You don't think the US fomenting revolutions in Russia's near-abroad was in any way a contributing factor to Russian understanding of the strategic situation on its western border? [1] You don't think the US unilaterally withdrawing from the ABM treaty[2], and then following that up with plans to put ABMs in Eastern Europe[3], were factors in the security stability of the region? You don't think that the US pushing to enlarge NATO without adjusting the CFE treaty to reflect the inclusion of new US allies had an impact? [4][5] It's long been known that the Russian military lacked the capacity for sustained offensive/expeditionary operations outside of its borders.[6][7] Until ~2014 it didn't even possess the force structure for peer warfare, as it had re-oriented its organization for counter-insurgency in the Caucasus. So what was driving US actions in Eastern Europe?

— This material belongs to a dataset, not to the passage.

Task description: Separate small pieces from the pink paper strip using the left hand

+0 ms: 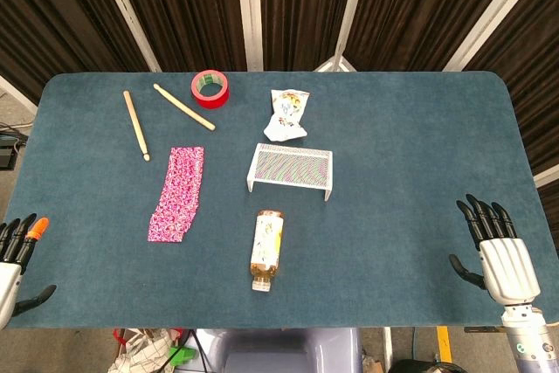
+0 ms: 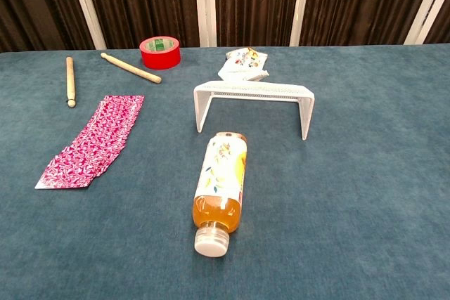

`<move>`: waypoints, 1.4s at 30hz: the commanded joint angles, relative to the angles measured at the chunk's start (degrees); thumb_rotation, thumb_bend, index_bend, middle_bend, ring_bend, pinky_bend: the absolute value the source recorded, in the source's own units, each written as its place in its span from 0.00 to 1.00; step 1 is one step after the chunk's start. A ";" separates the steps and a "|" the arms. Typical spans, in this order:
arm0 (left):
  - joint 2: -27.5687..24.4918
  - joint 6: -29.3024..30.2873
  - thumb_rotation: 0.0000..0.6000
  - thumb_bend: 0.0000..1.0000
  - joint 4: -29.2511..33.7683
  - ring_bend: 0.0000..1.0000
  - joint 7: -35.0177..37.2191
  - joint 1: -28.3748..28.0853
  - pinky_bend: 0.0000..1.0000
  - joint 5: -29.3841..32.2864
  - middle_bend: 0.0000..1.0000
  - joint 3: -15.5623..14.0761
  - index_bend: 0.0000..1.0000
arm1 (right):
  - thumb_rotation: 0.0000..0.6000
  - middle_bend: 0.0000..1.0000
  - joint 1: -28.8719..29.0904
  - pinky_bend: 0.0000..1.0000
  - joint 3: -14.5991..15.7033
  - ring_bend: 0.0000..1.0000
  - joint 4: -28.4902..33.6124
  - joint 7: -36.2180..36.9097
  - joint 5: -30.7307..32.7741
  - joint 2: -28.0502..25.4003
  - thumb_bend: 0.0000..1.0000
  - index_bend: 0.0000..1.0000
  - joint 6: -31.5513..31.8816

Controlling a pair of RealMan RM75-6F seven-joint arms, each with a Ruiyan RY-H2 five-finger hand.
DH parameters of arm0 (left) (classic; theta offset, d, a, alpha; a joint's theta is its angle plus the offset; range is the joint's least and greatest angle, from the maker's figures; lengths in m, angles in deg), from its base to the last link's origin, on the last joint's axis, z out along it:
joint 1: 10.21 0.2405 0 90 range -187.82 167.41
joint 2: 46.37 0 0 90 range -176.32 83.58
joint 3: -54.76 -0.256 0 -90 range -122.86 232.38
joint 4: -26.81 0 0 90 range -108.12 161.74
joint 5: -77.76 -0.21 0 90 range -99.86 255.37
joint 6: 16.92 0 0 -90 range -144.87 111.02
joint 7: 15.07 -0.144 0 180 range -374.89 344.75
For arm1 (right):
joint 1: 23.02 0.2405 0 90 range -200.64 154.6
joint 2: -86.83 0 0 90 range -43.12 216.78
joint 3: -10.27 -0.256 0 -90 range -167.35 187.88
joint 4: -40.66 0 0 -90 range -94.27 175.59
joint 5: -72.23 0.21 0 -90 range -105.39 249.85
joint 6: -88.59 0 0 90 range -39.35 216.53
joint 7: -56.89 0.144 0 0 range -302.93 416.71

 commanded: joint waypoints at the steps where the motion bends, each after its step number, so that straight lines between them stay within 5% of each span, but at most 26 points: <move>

This was a question US contrarians and politicians such as Pat Buchanan were asking as early as 1997. We've had almost 3 decades of American thinkers cautioning that pissing around in Russia's western underbelly would eventually trigger a catastrophic reaction[8], and here we are, with the Ukrainians paying the butcher's bill.
In the absence of US actions, the kleptocrats in Moscow would have been quite content continuing to print money selling natural resources to European industry and then wasting their largess buying up European villas and sports teams. But the siloviki have deep-seated paranoia which isn't entirely baseless (Russia has eaten 3 devastating wars originating from its open western flanks in the past ~120 years). As a consequence the US has pissed away one of the greatest accomplishments of the Cold War: the Sino-Soviet Split. Our hamfisted attempts to kick Russia while it was down have now forced the two principle powers on the Eurasian landmass back into bed with each other. This is NOT how we win The Great Game.
> Maybe I'm biased because I spent a lot of time in Eastern Europe and Ukraine, but I much prefer the U.S. with all our faults to another actor like China or Russia being dominant.
It would help to lead with this context. My position is that our actions ENSURE that a hostile Eurasian power bloc will become dominant. We should have used far less stick to integrate Russia into the Western security structure, as well as simply engaged them without looking down our noses at them as a defeated has-been power (play to their ego as a Great Power). A US-friendly Russia is needed to over-extend China militarily. We need China to be forced into committing forces to the long Sino-Russian border, much as Ukraine must garrison its border with Belarus. We need to starve the PRC's industry of cheap natural resources. Now the China-Russia-Iran soft-alliance has the advantage of interior lines across the whole continent, and a super-charged Chinese industrial base fed by Siberia. Due to the tyranny of distance, this will be an near-impossible nut to crack for the US in a conflict.
[1] https://www.theguardian.com/world/2004/nov/26/ukraine.usa
[2] https://www.armscontrol.org/events/2001-12/abm-treaty-withdr...
[3] https://www.realinstitutoelcano.org/en/analyses/americas-abm...
[4] https://www.sipri.org/yearbook/2003/17
[5] https://www.armscontrol.org/act/1997-08/features/nato-and-ru...
[6] https://warontherocks.com/2021/11/feeding-the-bear-a-closer-...
[7] https://www.rand.org/content/dam/rand/pubs/research_reports/...
otherwise, we may be surrounded by both the US and Russia
or, maybe, the current situation is the result of decisions made after careful consideration at the time, by whom deeply understand all you said now.
maybe, they just considered... EU is also a threat to them, they don't want a united europe, so a conflict between two enemies... is just fine? an angry russia will make EU more united(with the US)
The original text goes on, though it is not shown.